Pclass_1_mean_fare = combined_train_test['Fare'].groupby(by=combined_train_test['Pclass']).mean().get([1]).values[0]
Pclass_2_mean_fare = combined_train_test['Fare'].groupby(by=combined_train_test['Pclass']).mean().get([2]).values[0]
Pclass_3_mean_fare = combined_train_test['Fare'].groupby(by=combined_train_test['Pclass']).mean().get([3]).values[0]
# 建立Pclass_Fare Category
combined_train_test['Pclass_Fare_Category'] = combined_train_test.apply(pclass_fare_category, args=(Pclass_1_mean_fare, Pclass_2_mean_fare, Pclass_3_mean_fare), axis=1)
p_fare = LabelEncoder()
p_fare.fit(np.array(['Pclass_1_Low_Fare', 'Pclass_1_High_Fare', 'Pclass_2_Low_Fare', 'Pclass_2_High_Fare', 'Pclass_3_Low_Fare','Pclass_3_High_Fare']))#给每一项添加标签
combined_train_test['Pclass_Fare_Category'] = p_fare.transform(combined_train_test['Pclass_Fare_Category'])#转换成数值
(6)Parch and SibSp
这两组数据都能显著影响到Survived,但是影响方式不完全相同,所以将这两项合并成FamilySize组的同时保留这两项。
combined_train_test['Family_Size'] = combined_train_test['Parch'] + combined_train_test['SibSp'] + 1
combined_train_test['Family_Size_Category'] = combined_train_test['Family_Size'].map(family_size_category)
le_family = LabelEncoder()
le_family.fit(np.array(['Single', 'Small_Family', 'Large_Family']))
combined_train_test['Family_Size_Category'] = le_family.transform(combined_train_test['Family_Size_Category'])
fam_size_cat_dummies_df = pd.get_dummies(combined_train_test['Family_Size_Category'],
prefix=combined_train_test[['Family_Size_Category']].columns[0])
combined_train_test = pd.concat([combined_train_test, fam_size_cat_dummies_df], axis=1)
(7)Age
因为Age项缺失较多,所以不能直接将其填充为众数或者平均数。

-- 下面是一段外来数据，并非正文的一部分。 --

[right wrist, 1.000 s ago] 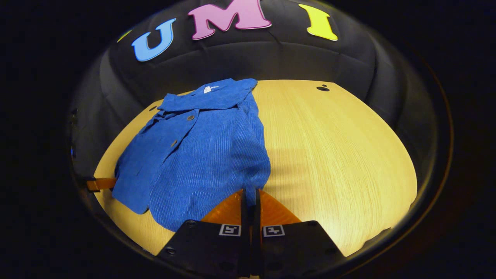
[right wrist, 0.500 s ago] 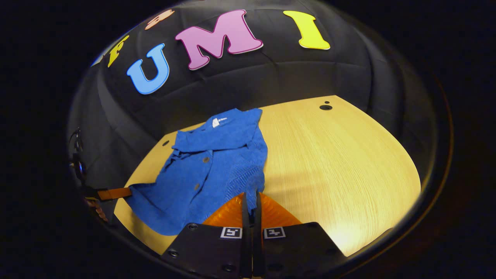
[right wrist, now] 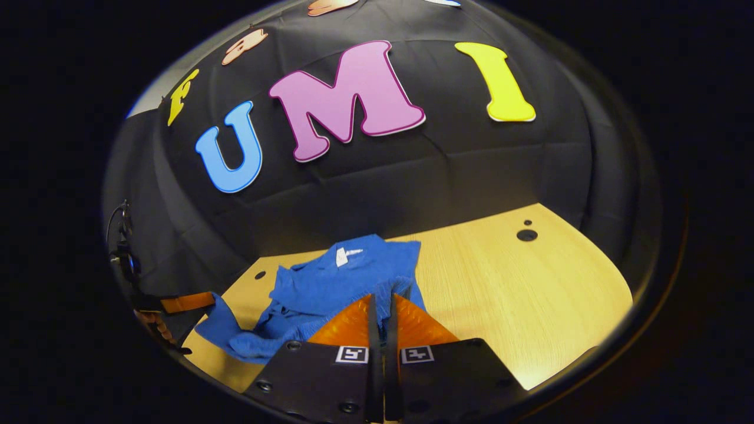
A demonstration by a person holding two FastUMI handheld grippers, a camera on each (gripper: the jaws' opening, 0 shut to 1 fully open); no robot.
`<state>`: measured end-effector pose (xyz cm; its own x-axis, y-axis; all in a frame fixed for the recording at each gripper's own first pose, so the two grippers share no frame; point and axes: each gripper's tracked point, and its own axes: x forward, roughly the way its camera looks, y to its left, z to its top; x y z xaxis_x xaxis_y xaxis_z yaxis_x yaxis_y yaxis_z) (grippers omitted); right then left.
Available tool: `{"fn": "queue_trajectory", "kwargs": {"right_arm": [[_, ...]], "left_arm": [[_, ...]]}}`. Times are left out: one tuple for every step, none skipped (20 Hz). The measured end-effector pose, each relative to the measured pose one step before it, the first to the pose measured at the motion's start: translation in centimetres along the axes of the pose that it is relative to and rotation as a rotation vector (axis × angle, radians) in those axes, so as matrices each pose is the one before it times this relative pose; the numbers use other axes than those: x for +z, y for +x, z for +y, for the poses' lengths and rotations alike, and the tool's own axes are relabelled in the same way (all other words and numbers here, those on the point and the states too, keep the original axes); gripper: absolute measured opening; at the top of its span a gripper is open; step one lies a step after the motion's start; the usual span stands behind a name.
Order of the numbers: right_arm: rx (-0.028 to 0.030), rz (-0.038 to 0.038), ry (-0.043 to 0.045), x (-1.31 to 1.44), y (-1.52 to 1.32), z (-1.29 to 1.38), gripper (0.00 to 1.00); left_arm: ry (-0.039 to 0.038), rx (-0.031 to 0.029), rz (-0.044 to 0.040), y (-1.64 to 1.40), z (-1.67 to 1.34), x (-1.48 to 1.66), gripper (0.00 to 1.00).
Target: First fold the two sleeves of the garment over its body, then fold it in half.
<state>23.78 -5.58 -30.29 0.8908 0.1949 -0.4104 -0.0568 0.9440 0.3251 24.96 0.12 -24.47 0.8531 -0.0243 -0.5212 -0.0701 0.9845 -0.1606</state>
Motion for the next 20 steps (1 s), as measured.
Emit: {"fn": "queue_trajectory", "kwargs": {"right_arm": [[-0.00068, -0.0172, -0.00778, 1.019, 1.42, -0.056, 0.06], [-0.00224, -0.01557, -0.00666, 0.886, 1.513, -0.164, 0.05], [-0.0039, -0.01243, -0.00411, 0.781, 1.517, -0.206, 0.05], [-0.00467, -0.0059, -0.00358, 0.575, 1.625, -0.22, 0.05], [-0.00644, -0.00893, -0.00436, 0.687, 1.683, -0.248, 0.05], [-0.00616, -0.01035, -0.00192, 0.666, 1.807, -0.17, 0.05], [-0.00224, -0.01205, -0.00305, 0.558, 1.93, -0.046, 0.05], [-0.00758, -0.01486, -0.01105, 0.54, 1.606, -0.138, 0.14], [-0.02206, -0.02867, -0.02431, 0.72, 2.019, -0.647, 0.14], [-0.01832, -0.01549, -0.02607, 0.313, 2.417, -0.277, 0.05], [0.00379, 0.00232, -0.0101, -0.047, 1.707, 0.336, 0.05], [-0.001, 0.00459, -0.00963, -0.444, 1.949, 0.106, 0.05], [0.00209, 0.00021, -0.00674, -0.122, 1.545, 0.188, 0.05], [-0.002, -0.00874, -0.01238, -0.068, 1.657, 0.126, 0.05], [-0.00823, -0.00313, -0.02257, -0.278, 1.326, 0.059, 0.05], [-0.01148, -0.0039, -0.03153, -0.498, 1.013, -0.137, 0.05], [-0.01265, 0.009, -0.02441, -0.919, 0.772, -0.132, 0.05], [-0.00907, 0.01804, -0.01576, -1.177, 0.556, -0.269, 0.06], [-0.0148, 0.02694, -0.00466, -1.295, 0.656, -0.225, 0.08], [-0.01931, 0.02599, -0.00532, -1.27, 0.343, -0.424, 0.1]], "left_arm": [[-0.00046, -0.00297, -0.0234, 1.339, -0.079, 1.483, 0.02], [0.00028, -0.00328, -0.02341, 1.437, 0.0, 1.545, 0.02], [0.00431, -0.00198, -0.0256, 1.549, 0.039, 1.303, 0.02], [0.01148, 0.00425, -0.02702, 1.681, 0.185, 1.325, 0.02], [0.01515, 0.00178, -0.02035, 1.828, 0.072, 1.12, 0.02], [0.01701, 0.00383, -0.01749, 1.738, 0.172, 0.867, 0.02], [0.01037, 0.00066, -0.0229, 1.764, 0.11, 0.886, 0.02], [-0.00417, 0.01044, -0.04739, 1.963, 0.415, 1.102, 0.02], [-0.01434, 0.01676, -0.05882, 2.263, 0.381, 1.045, 0.02], [-0.00693, 0.0041, -0.02317, 1.636, 0.343, 0.264, 0.01], [0.00735, -0.00254, -0.00673, 1.651, 0.11, -0.009, 0.01], [0.01605, -0.00704, -0.00626, 1.983, 0.153, -0.834, 0.01], [0.03106, -0.00056, -0.00754, 1.574, 0.237, -0.53, 0.01], [0.02674, -0.01078, -0.01183, 1.628, -0.158, -0.395, 0.01], [0.0131, -0.01051, -0.00287, 1.445, -0.153, -0.46, 0.01], [0.00402, -0.00275, -0.00147, 1.042, 0.033, -0.559, 0.01], [-0.00139, 0.01145, 0.00428, 1.088, 0.322, -0.747, 0.01], [0.00762, 0.01183, 0.00185, 0.735, 0.3, -0.511, 0.03], [0.02074, 0.01134, 0.00246, 0.546, 0.257, -0.447, 0.08], [0.01808, 0.00711, 0.00416, 0.329, 0.119, -0.465, 0.18]]}}
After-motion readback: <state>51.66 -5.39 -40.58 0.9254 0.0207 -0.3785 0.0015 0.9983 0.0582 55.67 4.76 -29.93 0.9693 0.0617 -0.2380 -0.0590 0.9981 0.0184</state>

常见有两种填充法,一是根据Title项中的Mr、Master、Miss等称呼的平均年龄填充,或者综合几项(Sex、Title、Pclass)的Age均值。二是利用其他组特征量,采用机器学习算法来预测Age,本例采用的是第二种方法。
将Age完整的项作为训练集、将Age缺失的项作为测试集。
missing_age_df = pd.DataFrame(combined_train_test[['Age', 'Parch', 'Sex', 'SibSp', 'Family_Size', 'Family_Size_Category',
'Title', 'Fare', 'Fare_Category', 'Pclass', 'Embarked']])
missing_age_df = pd.get_dummies(missing_age_df,columns=['Title', 'Family_Size_Category', 'Fare_Category', 'Sex', 'Pclass' ,'Embarked'])
missing_age_train = missing_age_df[missing_age_df['Age'].notnull()]
missing_age_test = missing_age_df[missing_age_df['Age'].isnull()]
建立融合模型
def fill_missing_age(missing_age_train, missing_age_test):
missing_age_X_train = missing_age_train.drop(['Age'], axis=1)
missing_age_Y_train = missing_age_train['Age']
missing_age_X_test = missing_age_test.drop(['Age'], axis=1)
#模型1
gbm_reg = ensemble.GradientBoostingRegressor(random_state=42)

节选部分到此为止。